I know too that Doctor Boissarie's experience, so carefully noted and written out in his clinic at Lourdes, shows that there are cases of real joint trouble which have been cured with similar rapidity, but these are very rare. Most of the halt and crippled who are cured at shrines have simply been the victims of an attitude of mind which has affected their muscles and their use of certain joints unfavorably, so that they had to carry crutches or canes or wear braces. The deep influence of religion will cure them very often, but it is not a miracle in any supernatural sense of the word, though it is a wonderful event, and that is all that miracle means by etymology. Indeed, professors of neurology have occasionally foretold that certain of these patients would perhaps be cured at shrines, and their prophecies in specific instances have been fulfilled. The cures are examples of what faith can do in lifting a dread, but that faith may be exercised with regard to much less worthy objects than are presented at shrines and yet work successfully. When George Cohan, in the "Miracle Man", had the cure that attracted attention to the "new prophet" occur with regard to a lame boy, he was eminently wise in the selection of just the type of case that could very readily be cured that way, and yet the fact that the boy had been lame for years and now walked perfectly made the healer seem a veritable wonder worker.

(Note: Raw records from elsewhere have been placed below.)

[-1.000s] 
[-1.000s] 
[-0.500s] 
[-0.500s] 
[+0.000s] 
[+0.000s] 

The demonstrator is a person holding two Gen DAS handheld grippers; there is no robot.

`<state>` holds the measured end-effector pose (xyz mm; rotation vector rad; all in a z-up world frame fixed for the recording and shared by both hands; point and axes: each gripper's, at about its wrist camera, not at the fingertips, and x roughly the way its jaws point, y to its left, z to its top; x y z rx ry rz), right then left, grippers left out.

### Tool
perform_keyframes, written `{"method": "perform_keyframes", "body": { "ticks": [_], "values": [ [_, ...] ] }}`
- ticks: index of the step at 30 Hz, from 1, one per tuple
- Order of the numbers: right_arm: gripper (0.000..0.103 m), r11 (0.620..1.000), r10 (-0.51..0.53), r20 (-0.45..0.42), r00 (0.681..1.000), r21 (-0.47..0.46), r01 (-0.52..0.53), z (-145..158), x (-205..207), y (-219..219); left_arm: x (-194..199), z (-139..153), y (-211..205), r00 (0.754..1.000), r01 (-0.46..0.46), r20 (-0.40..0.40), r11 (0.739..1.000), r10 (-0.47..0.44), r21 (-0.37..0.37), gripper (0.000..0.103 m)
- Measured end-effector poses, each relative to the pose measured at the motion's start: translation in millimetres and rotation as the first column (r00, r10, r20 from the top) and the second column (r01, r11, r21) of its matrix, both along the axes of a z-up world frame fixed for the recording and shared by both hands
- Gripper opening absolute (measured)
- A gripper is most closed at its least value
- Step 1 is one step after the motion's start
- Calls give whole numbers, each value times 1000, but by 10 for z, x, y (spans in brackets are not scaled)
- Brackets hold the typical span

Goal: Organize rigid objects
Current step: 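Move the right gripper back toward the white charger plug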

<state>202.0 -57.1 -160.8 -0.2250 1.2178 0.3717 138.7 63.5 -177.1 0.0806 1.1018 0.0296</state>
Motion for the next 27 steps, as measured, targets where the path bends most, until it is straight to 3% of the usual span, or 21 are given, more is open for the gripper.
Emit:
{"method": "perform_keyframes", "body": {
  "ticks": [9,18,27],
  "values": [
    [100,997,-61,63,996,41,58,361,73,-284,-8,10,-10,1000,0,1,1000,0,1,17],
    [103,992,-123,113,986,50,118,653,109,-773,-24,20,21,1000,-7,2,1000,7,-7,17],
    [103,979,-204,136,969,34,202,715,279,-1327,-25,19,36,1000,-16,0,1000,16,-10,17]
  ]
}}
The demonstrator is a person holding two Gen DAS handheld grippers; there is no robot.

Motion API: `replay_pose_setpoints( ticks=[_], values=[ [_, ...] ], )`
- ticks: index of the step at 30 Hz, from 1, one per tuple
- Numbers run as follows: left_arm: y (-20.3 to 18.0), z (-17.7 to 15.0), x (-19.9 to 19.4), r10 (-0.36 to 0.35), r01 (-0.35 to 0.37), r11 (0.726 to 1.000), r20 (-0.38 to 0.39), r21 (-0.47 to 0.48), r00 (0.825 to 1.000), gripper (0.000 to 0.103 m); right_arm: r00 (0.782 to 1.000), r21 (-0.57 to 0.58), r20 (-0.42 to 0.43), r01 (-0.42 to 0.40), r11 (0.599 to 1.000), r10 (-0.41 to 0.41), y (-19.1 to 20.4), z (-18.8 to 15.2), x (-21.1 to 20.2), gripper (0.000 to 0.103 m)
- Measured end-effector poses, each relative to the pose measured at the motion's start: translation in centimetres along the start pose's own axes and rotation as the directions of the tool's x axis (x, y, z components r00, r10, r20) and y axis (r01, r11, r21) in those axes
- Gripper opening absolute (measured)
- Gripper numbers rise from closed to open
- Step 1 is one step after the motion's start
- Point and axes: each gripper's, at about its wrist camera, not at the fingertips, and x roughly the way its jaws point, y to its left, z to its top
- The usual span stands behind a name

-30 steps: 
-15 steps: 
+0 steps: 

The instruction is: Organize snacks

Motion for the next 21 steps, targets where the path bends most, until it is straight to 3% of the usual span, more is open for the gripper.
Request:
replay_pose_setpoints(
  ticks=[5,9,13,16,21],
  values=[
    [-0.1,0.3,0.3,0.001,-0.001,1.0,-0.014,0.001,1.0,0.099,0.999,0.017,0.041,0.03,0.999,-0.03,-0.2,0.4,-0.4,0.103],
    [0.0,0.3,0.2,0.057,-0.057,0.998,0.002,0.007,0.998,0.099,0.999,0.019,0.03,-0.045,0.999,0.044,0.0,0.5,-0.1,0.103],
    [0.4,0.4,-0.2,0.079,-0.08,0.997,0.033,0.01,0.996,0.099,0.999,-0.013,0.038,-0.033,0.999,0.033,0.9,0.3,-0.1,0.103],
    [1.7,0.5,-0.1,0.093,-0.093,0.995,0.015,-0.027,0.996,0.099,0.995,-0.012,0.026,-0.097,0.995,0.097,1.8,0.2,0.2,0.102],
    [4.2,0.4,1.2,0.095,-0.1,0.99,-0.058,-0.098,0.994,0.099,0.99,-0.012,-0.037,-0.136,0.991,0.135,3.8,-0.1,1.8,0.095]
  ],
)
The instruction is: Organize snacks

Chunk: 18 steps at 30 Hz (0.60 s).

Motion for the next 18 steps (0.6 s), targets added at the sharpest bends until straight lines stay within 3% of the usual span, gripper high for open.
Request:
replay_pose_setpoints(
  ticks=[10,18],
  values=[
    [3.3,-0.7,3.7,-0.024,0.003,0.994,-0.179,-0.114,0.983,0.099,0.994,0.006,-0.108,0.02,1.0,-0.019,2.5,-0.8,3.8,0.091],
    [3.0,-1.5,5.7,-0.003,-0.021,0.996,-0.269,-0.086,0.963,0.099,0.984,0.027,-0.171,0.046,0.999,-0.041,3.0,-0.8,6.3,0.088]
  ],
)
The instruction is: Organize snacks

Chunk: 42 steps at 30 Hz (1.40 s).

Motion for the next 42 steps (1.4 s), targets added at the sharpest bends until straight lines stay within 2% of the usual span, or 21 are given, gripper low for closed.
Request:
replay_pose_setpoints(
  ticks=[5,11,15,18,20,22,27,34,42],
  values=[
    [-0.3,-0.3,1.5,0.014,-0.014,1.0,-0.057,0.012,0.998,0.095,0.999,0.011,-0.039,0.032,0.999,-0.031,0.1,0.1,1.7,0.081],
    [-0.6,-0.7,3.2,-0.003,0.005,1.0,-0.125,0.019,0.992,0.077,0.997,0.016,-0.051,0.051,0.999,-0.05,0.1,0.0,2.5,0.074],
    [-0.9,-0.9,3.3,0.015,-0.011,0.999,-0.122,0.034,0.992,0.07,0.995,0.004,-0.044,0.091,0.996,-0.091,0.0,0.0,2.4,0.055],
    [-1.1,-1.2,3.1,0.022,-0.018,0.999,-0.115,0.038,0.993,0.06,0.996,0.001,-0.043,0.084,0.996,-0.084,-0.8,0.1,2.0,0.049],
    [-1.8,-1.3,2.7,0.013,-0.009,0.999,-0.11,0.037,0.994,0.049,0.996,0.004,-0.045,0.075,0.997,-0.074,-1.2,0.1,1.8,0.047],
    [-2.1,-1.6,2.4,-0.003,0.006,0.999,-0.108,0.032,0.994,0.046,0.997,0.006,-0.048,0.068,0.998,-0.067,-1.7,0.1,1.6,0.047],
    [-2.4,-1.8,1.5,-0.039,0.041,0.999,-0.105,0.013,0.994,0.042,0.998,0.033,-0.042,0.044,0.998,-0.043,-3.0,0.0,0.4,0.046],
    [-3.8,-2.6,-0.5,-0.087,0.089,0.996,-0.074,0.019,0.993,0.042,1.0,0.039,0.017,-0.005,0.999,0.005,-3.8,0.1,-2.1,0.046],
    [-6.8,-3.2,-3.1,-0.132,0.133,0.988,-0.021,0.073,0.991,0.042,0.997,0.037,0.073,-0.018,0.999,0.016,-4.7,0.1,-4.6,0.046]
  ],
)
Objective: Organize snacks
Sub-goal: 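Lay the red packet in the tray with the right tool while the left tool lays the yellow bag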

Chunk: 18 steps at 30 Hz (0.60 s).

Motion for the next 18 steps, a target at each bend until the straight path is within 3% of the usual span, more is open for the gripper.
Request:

Dreads have always been with mankind, and their effects upon human bodies have been the stock in trade of the medicine man in primitive tribes and among savages and of his successors in suggestive medicine among educated and even cultivated people down to our own [{253}] time. They can be conjured away by almost any impression that is deep enough to produce a favorable suggestion. Religion of all kinds has been appealed to successfully to neutralize them. The one rational cure for them is a deep sense of confidence in the Almighty and in an overruling Providence which serves to dissipate the phobic state of mind with its inevitable inhibitions on bodily functions. It may be necessary for its successful working that the correction of many minor physical ills should be secured, but the all-important basis of successful treatment for the psychoneurosis and the many ailments of mankind which are complicated by psychic states is a thoroughgoing belief that God is in His heaven and all is well with the world, even though there may be difficulties to be overcome, hardships to be borne, and many things that are far from easy to understand.